🤖 AI Summary
To address inflexible path selection, low bandwidth utilization, and high stalling rates in multi-path transmission of VR/AR streaming over dynamic heterogeneous networks, this paper proposes the Adaptive Context-Aware Multi-Path Transmission Control Protocol (ACMPTCP). ACMPTCP innovatively integrates Deep Reinforcement Learning (DRL) into the MPTCP path decision framework for the first time, enabling end-to-end network-state-aware real-time path re-alignment and dynamic bandwidth allocation.

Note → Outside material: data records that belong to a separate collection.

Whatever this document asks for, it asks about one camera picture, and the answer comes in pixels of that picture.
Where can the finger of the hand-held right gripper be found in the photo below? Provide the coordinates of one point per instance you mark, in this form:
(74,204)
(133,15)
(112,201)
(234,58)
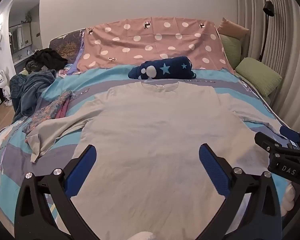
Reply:
(290,133)
(265,141)

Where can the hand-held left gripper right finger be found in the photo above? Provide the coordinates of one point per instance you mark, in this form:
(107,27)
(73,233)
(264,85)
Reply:
(212,170)

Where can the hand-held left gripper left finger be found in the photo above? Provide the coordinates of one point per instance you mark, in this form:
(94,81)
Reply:
(81,171)

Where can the white t-shirt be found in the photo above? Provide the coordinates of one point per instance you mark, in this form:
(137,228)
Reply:
(152,130)

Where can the black clothes pile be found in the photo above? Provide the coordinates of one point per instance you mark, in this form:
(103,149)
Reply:
(50,58)

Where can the person's right hand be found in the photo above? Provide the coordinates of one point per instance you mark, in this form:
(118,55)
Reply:
(288,200)

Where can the maroon cloth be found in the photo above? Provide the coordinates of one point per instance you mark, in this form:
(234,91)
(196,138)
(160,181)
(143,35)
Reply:
(62,110)

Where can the large green pillow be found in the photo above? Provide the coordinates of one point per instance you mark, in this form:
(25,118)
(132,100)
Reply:
(257,76)

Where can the floral cloth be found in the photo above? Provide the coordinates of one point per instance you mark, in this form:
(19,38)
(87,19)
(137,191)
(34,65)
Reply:
(45,112)

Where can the grey curtain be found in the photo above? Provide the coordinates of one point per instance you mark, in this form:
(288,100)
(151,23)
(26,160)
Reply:
(290,55)

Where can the dark blue blanket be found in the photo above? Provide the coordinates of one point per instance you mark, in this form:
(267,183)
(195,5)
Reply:
(30,90)

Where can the small green pillow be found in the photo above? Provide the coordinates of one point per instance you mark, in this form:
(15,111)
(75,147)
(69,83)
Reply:
(231,50)

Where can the blue striped duvet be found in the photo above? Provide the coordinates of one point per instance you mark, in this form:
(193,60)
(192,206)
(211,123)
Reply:
(115,77)

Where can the navy star blanket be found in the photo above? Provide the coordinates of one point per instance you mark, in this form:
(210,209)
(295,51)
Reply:
(170,67)

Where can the white bear figure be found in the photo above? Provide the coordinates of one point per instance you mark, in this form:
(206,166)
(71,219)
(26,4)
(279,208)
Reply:
(4,85)

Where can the beige pillow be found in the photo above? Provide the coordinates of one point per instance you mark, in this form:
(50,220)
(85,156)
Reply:
(230,28)

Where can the black floor lamp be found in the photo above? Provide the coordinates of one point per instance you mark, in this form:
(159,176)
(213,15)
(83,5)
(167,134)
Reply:
(268,8)

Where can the brown patterned pillow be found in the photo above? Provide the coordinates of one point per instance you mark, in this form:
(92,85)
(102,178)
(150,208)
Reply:
(67,45)

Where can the pink polka dot sheet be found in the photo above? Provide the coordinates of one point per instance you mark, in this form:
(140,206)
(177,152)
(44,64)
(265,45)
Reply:
(152,37)

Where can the mirror cabinet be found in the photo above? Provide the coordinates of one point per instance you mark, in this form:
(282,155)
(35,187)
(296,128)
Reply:
(21,37)

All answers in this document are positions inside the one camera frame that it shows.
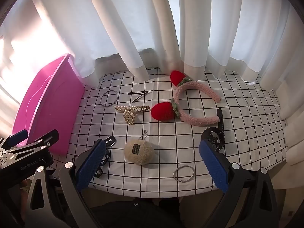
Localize beige fluffy pompom keychain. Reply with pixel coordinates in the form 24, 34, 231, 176
123, 130, 156, 165

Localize pink fuzzy strawberry headband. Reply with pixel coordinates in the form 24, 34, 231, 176
151, 70, 221, 127

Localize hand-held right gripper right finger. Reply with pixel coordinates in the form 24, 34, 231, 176
199, 139, 280, 228

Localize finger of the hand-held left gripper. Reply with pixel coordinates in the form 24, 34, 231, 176
22, 129, 59, 153
0, 129, 28, 150

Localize white curtain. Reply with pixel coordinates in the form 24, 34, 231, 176
0, 0, 304, 171

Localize silver metal bangle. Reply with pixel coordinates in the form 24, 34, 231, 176
100, 89, 118, 107

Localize black hair pin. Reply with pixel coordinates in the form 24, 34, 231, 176
128, 91, 152, 102

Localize pink pearl bead necklace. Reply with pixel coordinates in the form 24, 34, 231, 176
114, 104, 152, 125

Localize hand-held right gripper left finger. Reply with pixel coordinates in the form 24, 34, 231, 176
25, 139, 107, 228

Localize black printed lanyard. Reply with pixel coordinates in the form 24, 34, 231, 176
94, 135, 117, 178

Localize black strap watch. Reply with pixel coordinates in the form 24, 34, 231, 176
201, 108, 225, 151

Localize silver metal ring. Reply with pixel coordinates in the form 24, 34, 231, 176
173, 165, 195, 183

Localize black checked white tablecloth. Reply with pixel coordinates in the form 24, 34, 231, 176
46, 67, 289, 199

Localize pink plastic bin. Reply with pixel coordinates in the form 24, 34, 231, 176
12, 53, 85, 155

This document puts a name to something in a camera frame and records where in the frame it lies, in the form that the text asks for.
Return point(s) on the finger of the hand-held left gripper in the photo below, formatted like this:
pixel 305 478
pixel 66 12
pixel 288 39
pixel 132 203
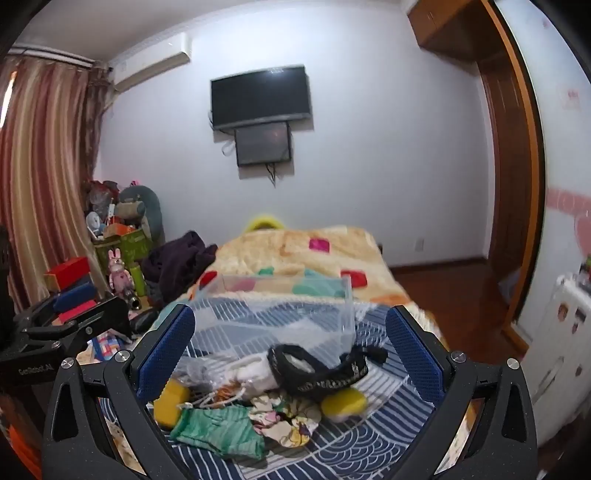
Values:
pixel 106 316
pixel 74 295

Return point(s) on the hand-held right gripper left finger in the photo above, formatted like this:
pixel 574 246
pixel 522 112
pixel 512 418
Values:
pixel 167 355

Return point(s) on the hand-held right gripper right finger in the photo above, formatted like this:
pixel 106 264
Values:
pixel 411 355

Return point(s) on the red box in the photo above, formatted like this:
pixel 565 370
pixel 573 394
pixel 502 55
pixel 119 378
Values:
pixel 81 314
pixel 69 271

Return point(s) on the colourful checked cloth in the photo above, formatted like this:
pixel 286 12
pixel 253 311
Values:
pixel 108 347

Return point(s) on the black oval object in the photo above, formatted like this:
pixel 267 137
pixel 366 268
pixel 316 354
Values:
pixel 145 321

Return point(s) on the pink bunny plush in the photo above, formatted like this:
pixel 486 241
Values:
pixel 119 277

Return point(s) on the clear plastic bag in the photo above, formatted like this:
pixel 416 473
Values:
pixel 207 369

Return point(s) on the green bottle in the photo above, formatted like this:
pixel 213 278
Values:
pixel 139 279

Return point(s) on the yellow sponge block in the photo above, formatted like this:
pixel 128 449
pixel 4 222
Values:
pixel 168 406

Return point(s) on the small white fan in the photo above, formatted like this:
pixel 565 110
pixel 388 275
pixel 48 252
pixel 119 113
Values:
pixel 93 224

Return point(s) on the green cardboard box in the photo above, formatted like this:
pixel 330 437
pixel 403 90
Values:
pixel 134 247

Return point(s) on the round yellow sponge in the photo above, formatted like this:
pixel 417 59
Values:
pixel 342 404

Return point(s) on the dark purple cloth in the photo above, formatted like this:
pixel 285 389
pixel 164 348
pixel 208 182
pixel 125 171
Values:
pixel 175 263

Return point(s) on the black headband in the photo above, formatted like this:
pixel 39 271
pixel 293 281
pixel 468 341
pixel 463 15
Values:
pixel 323 379

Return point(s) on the green cloth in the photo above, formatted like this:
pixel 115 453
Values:
pixel 217 431

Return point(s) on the white cloth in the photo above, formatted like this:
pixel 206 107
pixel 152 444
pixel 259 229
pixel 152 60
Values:
pixel 256 376

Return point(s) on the blue striped bedsheet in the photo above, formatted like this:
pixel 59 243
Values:
pixel 369 443

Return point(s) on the grey plush toy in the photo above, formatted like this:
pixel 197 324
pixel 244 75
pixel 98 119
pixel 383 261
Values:
pixel 138 203

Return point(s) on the clear plastic storage box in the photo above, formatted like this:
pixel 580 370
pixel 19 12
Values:
pixel 277 318

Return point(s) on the striped brown curtain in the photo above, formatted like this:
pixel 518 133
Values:
pixel 41 161

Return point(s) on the cartoon print cloth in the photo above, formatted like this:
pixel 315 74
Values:
pixel 286 424

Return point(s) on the white cabinet with stickers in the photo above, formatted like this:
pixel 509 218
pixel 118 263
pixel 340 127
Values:
pixel 563 355

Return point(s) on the beige blanket with coloured squares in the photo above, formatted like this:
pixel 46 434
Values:
pixel 295 254

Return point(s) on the yellow-green round object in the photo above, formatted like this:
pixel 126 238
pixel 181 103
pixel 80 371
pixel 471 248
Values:
pixel 263 224

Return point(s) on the white air conditioner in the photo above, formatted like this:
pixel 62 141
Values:
pixel 147 69

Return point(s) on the white door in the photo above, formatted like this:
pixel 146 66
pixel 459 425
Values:
pixel 558 129

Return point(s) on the wooden overhead cabinet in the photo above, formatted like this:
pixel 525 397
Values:
pixel 443 27

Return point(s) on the wooden door frame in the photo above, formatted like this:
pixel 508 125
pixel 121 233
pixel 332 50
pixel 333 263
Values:
pixel 508 184

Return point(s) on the pink wall sticker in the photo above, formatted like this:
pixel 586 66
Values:
pixel 570 201

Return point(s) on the small wall monitor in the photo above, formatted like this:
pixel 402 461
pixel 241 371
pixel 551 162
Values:
pixel 263 144

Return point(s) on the large wall television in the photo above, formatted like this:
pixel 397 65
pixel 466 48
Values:
pixel 258 97

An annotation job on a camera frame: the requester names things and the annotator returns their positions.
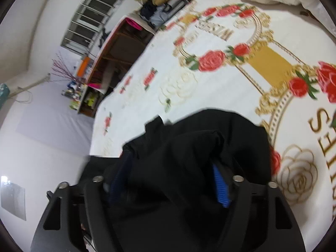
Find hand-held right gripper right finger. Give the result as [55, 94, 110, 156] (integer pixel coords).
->
[211, 163, 306, 252]

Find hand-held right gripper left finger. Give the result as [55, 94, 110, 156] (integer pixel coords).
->
[30, 150, 132, 252]

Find black long coat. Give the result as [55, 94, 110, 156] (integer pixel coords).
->
[79, 108, 273, 252]

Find pile of clothes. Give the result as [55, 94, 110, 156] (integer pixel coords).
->
[139, 0, 190, 29]

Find cluttered low shelf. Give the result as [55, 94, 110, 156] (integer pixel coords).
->
[62, 81, 106, 118]

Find floral rose bed sheet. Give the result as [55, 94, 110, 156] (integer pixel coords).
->
[89, 0, 336, 242]

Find orange box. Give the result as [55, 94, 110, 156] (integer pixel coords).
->
[77, 55, 94, 77]

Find dried purple flower branches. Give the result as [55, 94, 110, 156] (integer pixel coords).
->
[51, 52, 88, 85]

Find wooden desk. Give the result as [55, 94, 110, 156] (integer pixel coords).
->
[87, 16, 158, 95]

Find green cloth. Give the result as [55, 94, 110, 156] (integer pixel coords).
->
[0, 83, 11, 109]

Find barred window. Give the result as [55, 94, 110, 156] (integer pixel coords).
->
[60, 0, 127, 58]

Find shiny wall sheet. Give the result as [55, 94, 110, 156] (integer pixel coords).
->
[0, 175, 27, 221]

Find white wall pipe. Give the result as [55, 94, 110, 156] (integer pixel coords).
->
[10, 73, 51, 103]

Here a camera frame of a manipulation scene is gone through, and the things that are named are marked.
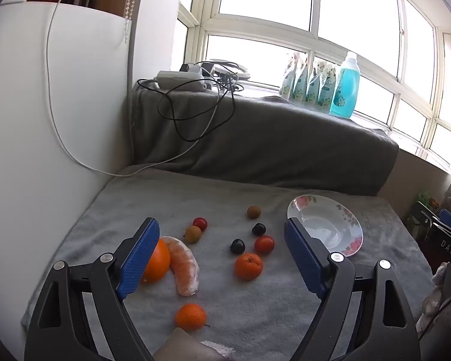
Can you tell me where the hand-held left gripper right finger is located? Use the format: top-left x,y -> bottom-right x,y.
284,217 -> 422,361

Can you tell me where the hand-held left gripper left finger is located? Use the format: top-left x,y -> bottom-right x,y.
24,217 -> 161,361

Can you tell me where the large orange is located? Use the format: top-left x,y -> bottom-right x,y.
141,238 -> 171,284

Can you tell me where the white floral plate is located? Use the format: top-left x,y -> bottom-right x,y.
287,194 -> 364,257

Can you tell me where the peeled pomelo segment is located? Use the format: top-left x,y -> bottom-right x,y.
160,236 -> 201,296

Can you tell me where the small tangerine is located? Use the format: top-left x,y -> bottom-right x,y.
234,253 -> 264,281
175,303 -> 207,332

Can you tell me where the person's right hand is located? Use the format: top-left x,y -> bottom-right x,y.
416,262 -> 451,338

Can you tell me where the beige cloth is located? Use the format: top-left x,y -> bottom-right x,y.
154,327 -> 235,361

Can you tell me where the dark grey fleece blanket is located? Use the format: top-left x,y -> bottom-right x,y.
130,81 -> 400,197

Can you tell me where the white cabinet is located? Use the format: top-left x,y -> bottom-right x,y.
0,0 -> 148,347

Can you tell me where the blue detergent bottle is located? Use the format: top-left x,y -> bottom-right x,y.
329,51 -> 361,118

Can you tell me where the green floral refill pouch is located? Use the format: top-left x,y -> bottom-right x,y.
279,53 -> 298,100
292,54 -> 309,103
305,60 -> 323,106
317,63 -> 338,113

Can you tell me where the white power strip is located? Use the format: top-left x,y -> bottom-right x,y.
154,69 -> 208,91

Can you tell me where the round white black device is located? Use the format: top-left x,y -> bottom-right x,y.
208,59 -> 251,82

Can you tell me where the black cable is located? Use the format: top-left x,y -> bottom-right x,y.
137,60 -> 245,143

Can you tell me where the white cable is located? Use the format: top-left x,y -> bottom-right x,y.
46,0 -> 235,177

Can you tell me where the white window frame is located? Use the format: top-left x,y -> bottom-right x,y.
176,0 -> 451,174

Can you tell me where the white bead chain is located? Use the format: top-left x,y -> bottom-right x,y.
122,0 -> 143,44

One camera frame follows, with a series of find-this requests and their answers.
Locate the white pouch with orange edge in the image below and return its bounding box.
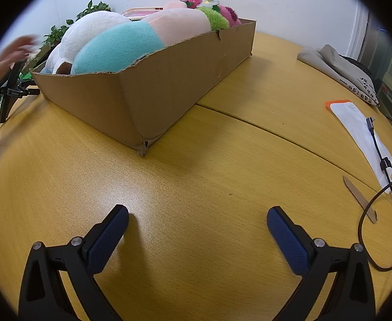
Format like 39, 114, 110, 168
325, 100, 392, 194

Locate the green potted plant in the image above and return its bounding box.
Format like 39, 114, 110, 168
76, 0, 111, 21
42, 18, 74, 49

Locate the green fuzzy plush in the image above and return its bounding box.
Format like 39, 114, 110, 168
201, 6, 230, 30

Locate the pale pink plush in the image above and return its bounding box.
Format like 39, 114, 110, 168
147, 1, 213, 45

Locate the person's left hand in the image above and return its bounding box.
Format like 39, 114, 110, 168
0, 34, 41, 89

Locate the magenta fuzzy plush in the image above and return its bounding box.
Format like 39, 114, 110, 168
219, 5, 241, 27

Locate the cardboard strip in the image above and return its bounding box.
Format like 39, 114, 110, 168
342, 175, 379, 224

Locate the black stand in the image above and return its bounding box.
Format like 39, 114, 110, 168
0, 58, 41, 124

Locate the black adapter cable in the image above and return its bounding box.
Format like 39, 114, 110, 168
357, 116, 392, 272

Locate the grey cloth bag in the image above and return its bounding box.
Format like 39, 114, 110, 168
297, 44, 381, 108

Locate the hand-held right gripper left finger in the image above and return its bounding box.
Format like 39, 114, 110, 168
18, 204, 130, 321

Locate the cardboard box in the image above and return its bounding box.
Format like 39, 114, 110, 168
30, 18, 258, 157

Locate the light blue bear plush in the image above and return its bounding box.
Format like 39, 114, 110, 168
70, 22, 166, 74

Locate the pink tray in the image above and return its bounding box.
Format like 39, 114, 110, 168
120, 6, 165, 22

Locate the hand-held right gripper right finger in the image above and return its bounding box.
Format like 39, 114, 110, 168
266, 206, 376, 321

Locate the white panda plush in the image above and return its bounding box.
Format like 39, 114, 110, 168
45, 11, 133, 75

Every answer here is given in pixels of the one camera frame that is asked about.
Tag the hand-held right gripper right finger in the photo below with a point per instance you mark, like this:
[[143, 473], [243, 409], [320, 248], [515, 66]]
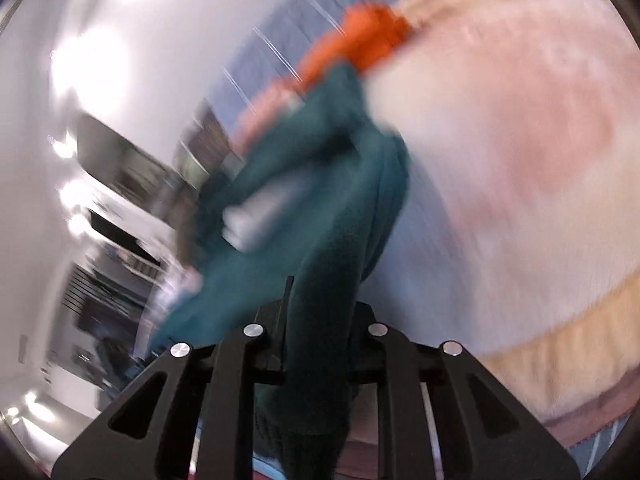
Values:
[[365, 355]]

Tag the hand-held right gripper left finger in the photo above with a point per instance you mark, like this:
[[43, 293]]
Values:
[[270, 345]]

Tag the dark green fleece hoodie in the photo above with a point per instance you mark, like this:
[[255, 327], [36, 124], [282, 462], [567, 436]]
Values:
[[325, 185]]

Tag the pink fleece blanket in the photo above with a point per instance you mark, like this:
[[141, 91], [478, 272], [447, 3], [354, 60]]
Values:
[[500, 160]]

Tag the orange puffer jacket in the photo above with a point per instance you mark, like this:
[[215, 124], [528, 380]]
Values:
[[365, 35]]

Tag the blue plaid sheet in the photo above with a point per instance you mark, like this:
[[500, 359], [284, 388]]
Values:
[[300, 25]]

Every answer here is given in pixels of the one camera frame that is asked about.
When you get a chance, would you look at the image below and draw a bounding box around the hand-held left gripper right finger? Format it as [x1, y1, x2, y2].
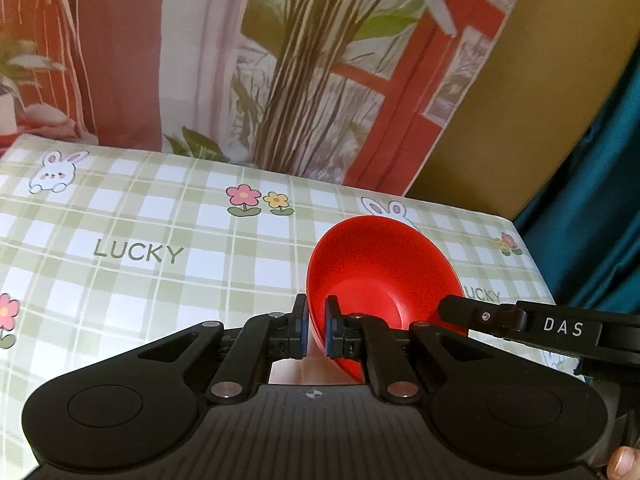
[324, 296, 497, 404]

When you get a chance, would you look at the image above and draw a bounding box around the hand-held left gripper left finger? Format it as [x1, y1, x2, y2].
[135, 292, 309, 405]

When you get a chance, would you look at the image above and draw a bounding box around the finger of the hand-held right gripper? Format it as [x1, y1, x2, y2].
[437, 294, 529, 341]

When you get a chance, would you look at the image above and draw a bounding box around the red plastic bowl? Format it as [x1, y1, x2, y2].
[306, 215, 471, 387]

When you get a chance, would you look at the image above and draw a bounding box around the person's right hand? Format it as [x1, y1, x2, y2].
[606, 446, 640, 480]

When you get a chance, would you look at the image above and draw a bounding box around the teal curtain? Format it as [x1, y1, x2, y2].
[514, 72, 640, 313]

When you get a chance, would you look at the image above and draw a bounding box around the green checked tablecloth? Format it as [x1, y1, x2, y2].
[0, 139, 568, 480]

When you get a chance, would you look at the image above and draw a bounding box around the brown wooden panel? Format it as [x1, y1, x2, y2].
[404, 0, 640, 222]

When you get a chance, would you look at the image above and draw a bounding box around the printed wall tapestry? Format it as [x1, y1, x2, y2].
[0, 0, 535, 200]

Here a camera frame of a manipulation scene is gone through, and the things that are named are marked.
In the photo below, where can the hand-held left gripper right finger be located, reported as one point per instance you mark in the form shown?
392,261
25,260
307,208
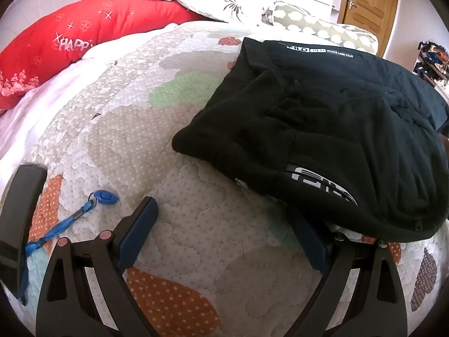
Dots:
310,242

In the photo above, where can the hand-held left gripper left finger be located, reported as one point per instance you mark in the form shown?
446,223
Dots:
139,230

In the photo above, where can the black pants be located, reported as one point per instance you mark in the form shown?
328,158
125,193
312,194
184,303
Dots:
333,130

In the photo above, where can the quilted heart pattern bedspread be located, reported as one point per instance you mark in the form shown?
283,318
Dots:
210,200

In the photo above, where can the black flat device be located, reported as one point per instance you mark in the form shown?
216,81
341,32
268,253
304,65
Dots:
19,210

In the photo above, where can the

By jointly modeling network dynamics and optimizing transmission policies online, ACMPTCP achieves significant performance gains in realistic hybrid network testbeds: end-to-end latency is reduced by 37%, stall rate decreases by 52%, and bandwidth utilization exceeds 91%. These improvements effectively meet the stringent high-bandwidth and ultra-low-latency requirements of immersive VR/AR streaming applications.
📝 Abstract
This paper introduces the Adaptive Context-Aware Multi-Path Transmission Control Protocol (ACMPTCP), an efficient approach designed to optimize the performance of Multi-Path Transmission Control Protocol (MPTCP) for data-intensive applications such as augmented and virtual reality (AR/VR) streaming. ACMPTCP addresses the limitations of conventional MPTCP by leveraging deep reinforcement learning (DRL) for agile end-to-end path management and optimal bandwidth allocation, facilitating path realignment across diverse network environments.